GHB Tolerance and Dependence
Kuhn, Cynthia M.   
Duke University, Durham, NC, United States

The purpose of this proposal is to investigate mechanisms of Gamma hydroxy butyrate (GHB) tolerance and dependence after chronic administration of low and high doses of GHB to rats. GHB is a novel sedative-hypnotic that is an emerging drug of abuse. GHB activates GHB, GABA-B and possibly GABA-A receptors, with a unique dose response relationship for each. When recreational users escalate use, tolerance develops and a withdrawal syndrome can occur that is characterized by insomnia, anxiety, and hallucinations. Tolerance and dependence to GHB are poorly characterized in animal models. We hypothesize that tolerance is related to dose and duration of exposure. We also hypothesize that the different receptor populations adapt at varying rates. We postulate that chronic treatment with lower doses or shorter regimens will cause tolerance at GHB and perhaps GABA-B receptors, while higher doses and longer treatments will lead to marked tolerance to GHB, GABA-A and GABA-B receptors. We will assess tolerance to GHB effects on sleep time, tilt plane and plus maze performance after chronic treatment with low or high doses for 7, 14 or 21 days. We will assess spontaneous and GHB (NCS-382) and GABA-B (CGP46381) antagonist-precipitated withdrawal by measuring sleep-wake cycle, locomotion as well as blood pressure and heart rate. Cross-tolerance to GABA-B (baclofen) and GABA-A (pentobarbital, diazepam) agonists will be assessed with the same behavioral measures. We will characterize inhibitory GHB mechanisms using electrophysiologic techniques in frontal cortex. GHB effects on spontaneous, evoked and mini GABA-A IPSCs and on postsynaptic potassium conductance will be determined.
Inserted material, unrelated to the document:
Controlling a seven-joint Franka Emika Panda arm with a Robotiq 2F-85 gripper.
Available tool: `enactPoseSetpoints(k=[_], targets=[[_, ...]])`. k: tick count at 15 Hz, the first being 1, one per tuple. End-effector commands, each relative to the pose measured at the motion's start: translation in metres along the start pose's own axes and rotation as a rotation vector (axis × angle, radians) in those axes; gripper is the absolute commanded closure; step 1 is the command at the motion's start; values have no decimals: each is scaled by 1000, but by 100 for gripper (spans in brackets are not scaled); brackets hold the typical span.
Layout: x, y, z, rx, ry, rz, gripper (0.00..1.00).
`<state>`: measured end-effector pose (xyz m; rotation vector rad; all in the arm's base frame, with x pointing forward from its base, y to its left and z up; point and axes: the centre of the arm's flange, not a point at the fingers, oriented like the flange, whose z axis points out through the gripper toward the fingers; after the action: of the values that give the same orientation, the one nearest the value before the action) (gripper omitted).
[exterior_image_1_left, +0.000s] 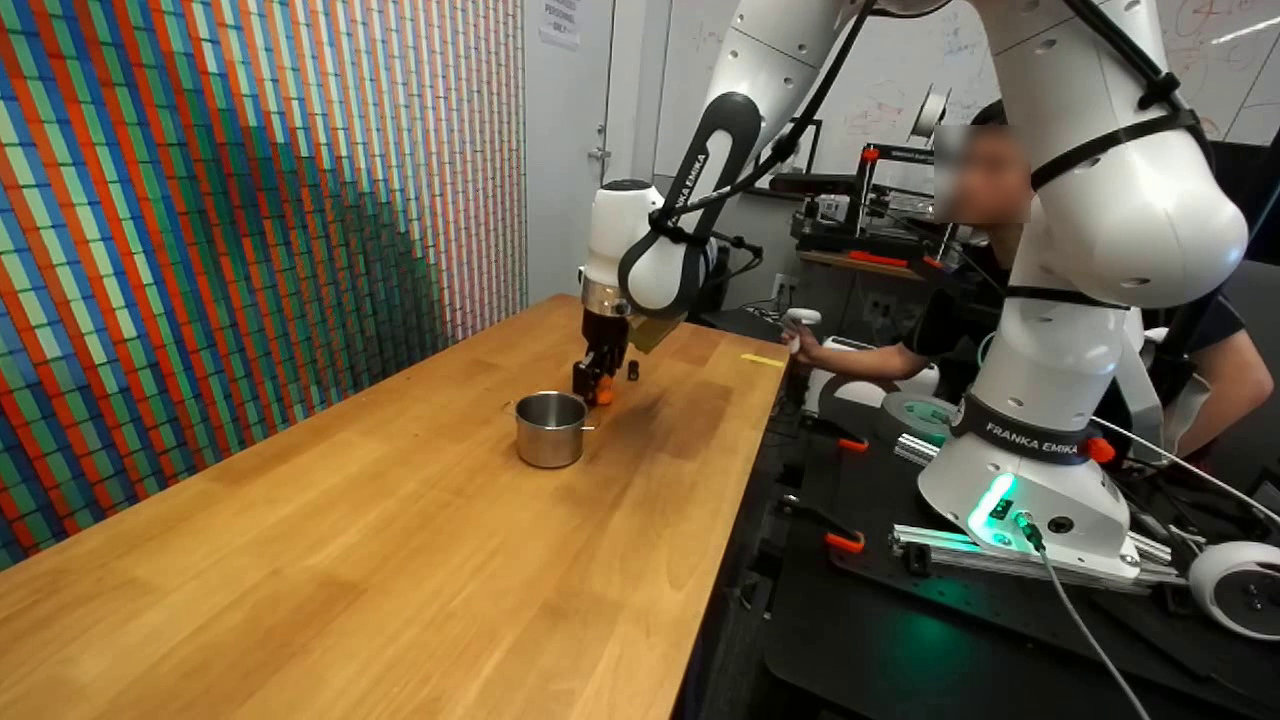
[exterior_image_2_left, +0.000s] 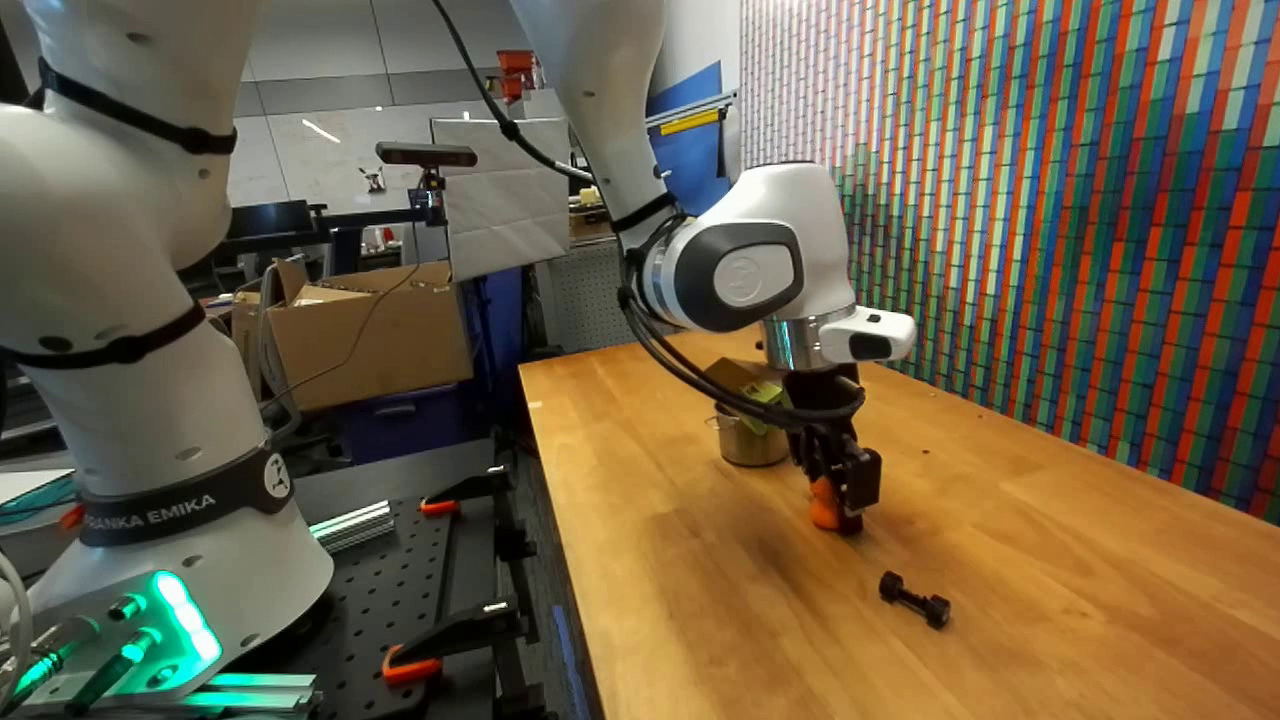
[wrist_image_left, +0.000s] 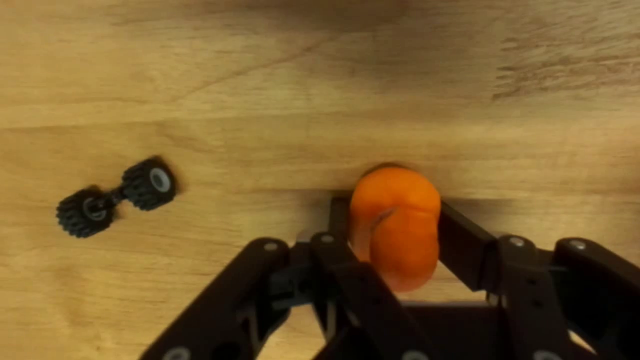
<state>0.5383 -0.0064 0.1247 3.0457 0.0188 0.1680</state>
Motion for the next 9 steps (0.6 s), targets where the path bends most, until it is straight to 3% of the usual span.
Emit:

The effects of low and high GHB concentrations will be contrasted, and blockade by NCS-382 and CGP46381 on all parameters will be determined. Tolerance to specific GHB and GABA-B mechanisms will be studied by evaluating the same parameters in frontal cortex slices from animals treated chronically with low or high dose GHB. Finally, we will assess GHB effects on GABA-A receptors in naive and tolerant animals by measuring effects on GABA-mediated C1 uptake into synaptoneurosomes and its modulation by benzodiazepines, barbiturates and neurosteroids. These experiments should ultimately lead to the development of more effective pharmacotherapies for GHB dependence, which is an emerging drug abuse problem.